Anyone have any experience with a pre-smoked port shoulder? Our grocery store has them this weekend I wondered how they would do sous vide and whether buying them pre-smoked is OK. I don’t have any way to smoke them myself except with liquid smoke.
Since it’s already been cooked, are you just wanting to reheat the shoulder?
It’s raw but smoked commercially.
You mean it was cold-smoked? Is it cured also? I’ve never seen cold-smoked pork shoulder being sold in a grocery store. I’m not saying it isn’t done, but just that I’ve never seen it. Are you sure it’s raw? Do you know what the brand is?
No it’s not cured. Just smoked as I recall the label. I’ll have to stop by again and check the brand but it’s probably Sobey’s Compliments brand. If you’re not in Canada that probably won’t mean anything to you.
So we still have the most critical questions unanswered:
- Do you know if it was cold-smoked vs hot-smoked?
- How do you know it’s raw? Does it say that it’s uncooked?
Meat department says they are raw and either cold smoked or spray on.
Pork, water, glucose solids, salt, sugar, sodium phosphate, sodium bicarbonate, sodium erythorbate, spice extracts, sodium nitrite, smoke.
The bolded parts are the clue here. That sure sounds like a cured piece of pork.
Maybe so but I looked again t oday and the label says raw uncooked. They may just inject the other stuff. Thanks for your help. In any case I’m going to try one.

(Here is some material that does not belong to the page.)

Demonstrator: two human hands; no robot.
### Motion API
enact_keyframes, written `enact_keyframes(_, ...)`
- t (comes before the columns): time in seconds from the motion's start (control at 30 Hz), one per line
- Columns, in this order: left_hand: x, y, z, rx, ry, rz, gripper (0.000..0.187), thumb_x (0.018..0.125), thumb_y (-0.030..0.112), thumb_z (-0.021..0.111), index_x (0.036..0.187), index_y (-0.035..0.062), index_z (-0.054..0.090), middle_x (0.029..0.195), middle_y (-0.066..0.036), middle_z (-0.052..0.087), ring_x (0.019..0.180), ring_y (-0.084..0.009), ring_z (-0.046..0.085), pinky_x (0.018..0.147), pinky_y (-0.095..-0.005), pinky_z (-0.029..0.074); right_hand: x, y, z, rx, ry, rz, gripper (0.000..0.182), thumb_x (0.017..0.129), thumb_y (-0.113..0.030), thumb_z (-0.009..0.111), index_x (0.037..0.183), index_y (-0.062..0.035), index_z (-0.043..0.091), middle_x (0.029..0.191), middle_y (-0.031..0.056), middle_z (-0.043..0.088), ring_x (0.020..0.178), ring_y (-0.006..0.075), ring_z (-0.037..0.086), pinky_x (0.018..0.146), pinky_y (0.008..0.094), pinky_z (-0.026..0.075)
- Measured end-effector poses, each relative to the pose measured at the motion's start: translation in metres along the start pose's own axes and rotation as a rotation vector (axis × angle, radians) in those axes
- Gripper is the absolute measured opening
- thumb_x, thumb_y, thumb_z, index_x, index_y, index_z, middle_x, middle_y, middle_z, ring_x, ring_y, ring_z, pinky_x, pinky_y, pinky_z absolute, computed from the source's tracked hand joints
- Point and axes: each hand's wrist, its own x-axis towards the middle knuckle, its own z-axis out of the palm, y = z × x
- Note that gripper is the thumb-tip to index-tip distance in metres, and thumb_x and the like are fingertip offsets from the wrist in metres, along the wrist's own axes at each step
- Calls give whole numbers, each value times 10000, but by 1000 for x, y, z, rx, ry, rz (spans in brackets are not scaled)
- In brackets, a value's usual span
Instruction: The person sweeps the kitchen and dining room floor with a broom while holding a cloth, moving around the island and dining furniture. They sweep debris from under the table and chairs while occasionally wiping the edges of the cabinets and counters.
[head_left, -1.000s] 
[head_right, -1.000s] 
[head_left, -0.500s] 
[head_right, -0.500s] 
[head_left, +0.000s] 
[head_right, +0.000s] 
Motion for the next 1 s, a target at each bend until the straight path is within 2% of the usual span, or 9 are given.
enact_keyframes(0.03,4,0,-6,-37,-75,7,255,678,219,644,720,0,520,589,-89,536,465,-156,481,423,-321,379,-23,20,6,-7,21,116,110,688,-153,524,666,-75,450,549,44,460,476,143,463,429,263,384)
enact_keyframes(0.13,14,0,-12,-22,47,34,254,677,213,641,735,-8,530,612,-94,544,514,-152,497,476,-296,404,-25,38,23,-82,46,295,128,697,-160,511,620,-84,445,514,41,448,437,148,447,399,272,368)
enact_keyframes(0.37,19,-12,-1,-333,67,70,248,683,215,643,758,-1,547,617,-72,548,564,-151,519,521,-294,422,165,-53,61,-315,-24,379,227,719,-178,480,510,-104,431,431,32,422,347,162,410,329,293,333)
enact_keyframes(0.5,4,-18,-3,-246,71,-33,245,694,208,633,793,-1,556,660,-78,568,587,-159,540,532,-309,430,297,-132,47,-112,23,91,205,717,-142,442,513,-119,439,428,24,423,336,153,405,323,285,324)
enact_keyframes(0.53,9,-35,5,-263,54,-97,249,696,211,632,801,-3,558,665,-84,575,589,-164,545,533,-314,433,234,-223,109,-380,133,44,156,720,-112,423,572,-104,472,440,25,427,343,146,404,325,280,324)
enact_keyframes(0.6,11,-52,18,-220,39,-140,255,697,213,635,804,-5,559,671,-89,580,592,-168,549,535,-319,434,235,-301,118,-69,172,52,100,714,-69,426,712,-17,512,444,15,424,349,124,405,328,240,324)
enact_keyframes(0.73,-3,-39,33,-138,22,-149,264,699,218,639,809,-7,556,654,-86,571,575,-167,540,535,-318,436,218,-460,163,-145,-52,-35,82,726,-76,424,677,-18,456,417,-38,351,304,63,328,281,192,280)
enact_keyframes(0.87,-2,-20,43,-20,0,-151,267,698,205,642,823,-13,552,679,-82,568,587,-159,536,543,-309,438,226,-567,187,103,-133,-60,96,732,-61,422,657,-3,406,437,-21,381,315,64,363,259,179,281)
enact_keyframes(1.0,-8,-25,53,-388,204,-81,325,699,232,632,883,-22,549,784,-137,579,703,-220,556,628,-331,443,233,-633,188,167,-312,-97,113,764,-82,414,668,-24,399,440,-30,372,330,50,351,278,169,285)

Cooked it using the Anova recipe by Kenji from Serious Eats at 162, slightly below the suggested 165, for about 22 hours. The shoulder came in a mesh bag which I left on and rubbed the spices on through the bag. Worked fine except I found I don’t care that much for paprika so left it out of the second rub. Once the sous vide finished I removed it from the bag whereupon it fell apart which was fine as it opened up more surface for the spice rub, rubbed it again without the paprika and put in the oven for 1 1/2 hours at 300. When finished I pulled it apart into pulled pork, mixed in a South Carolina sauce (made from another Serious Eats recipe) and froze most of it in portions for two. Made about 20 portions. Delicious and simple. What a wonderful tool for cooking! I’d been thinking for several months about getting an Instant Pot but no more. I can no longer think of any use for the Instant Pott now I have the Anova.